The study findings suggest that for the safe use of the stimulation protocol in the second phase of the cycle without the simultaneous use of GnRH antagonists, there should be steady growth of at least 7-8 follicles. Uneven growth of 2-3 follicles can lead to premature ovulation, and in these cases, the administration of GnRH antagonist is necessary.

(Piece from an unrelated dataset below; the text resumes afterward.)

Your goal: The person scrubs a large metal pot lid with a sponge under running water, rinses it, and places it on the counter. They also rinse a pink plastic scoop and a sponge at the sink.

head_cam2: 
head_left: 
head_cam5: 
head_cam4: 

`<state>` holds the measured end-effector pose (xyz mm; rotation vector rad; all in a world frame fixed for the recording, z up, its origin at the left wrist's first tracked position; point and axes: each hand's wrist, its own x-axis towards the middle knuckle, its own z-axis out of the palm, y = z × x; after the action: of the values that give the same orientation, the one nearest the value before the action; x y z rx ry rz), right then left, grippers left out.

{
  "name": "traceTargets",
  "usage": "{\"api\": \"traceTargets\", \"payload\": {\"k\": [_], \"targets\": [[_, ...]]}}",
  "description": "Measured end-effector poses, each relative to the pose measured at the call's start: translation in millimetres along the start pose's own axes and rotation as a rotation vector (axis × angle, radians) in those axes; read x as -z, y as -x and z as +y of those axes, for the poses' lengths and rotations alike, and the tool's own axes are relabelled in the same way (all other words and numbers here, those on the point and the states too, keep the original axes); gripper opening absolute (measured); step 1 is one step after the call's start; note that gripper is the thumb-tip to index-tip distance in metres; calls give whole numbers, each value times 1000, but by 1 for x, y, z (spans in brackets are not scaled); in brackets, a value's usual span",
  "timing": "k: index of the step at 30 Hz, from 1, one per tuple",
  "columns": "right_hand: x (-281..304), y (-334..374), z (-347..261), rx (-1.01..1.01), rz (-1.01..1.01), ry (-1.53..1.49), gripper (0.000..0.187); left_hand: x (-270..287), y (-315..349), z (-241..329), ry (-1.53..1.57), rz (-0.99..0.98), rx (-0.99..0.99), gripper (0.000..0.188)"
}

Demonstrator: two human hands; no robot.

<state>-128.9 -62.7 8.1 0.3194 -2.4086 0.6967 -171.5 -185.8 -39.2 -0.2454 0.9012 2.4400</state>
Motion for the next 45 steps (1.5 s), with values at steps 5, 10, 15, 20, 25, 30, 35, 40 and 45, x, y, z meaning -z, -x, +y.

Even though the majority of international clinical guidelines recommend aromatase inhibitors and antiestrogens for ovarian stimulation in breast cancer patients with high estrogen receptor expression, we, unlike other researchers, did not find a decrease in preovulatory values of E2 in cycles with letrozole compared with stimulation without aromatase inhibitors [15, 16]. Perhaps an insignificant reduction in the peak level of E2 is associated with a small number of patients who underwent aromatase inhibitor-based stimulation. Nevertheless, we suggest that the peak level of E2 is primarily determined by the number of preovulatory follicles, while the administration of aromatase inhibitors has a minor effect on its value.

Conclusion

1. Summing up the results of the study, it can be concluded that the effectiveness of ovarian stimulation in FF and LF of the menstrual cycle is comparable.
2. According to our findings, the regression of corpus luteum functional activity starts from day 6 of ovarian stimulation in the LF cycle, which is evidenced in a decrease in endogenous progesterone concentration.
3. Premature ovulation was observed only in cycles with uneven growth of 2-3 follicles.
4. There was no significant decrease in preovulatory estradiol levels during ovarian stimulation with aromatase inhibitors.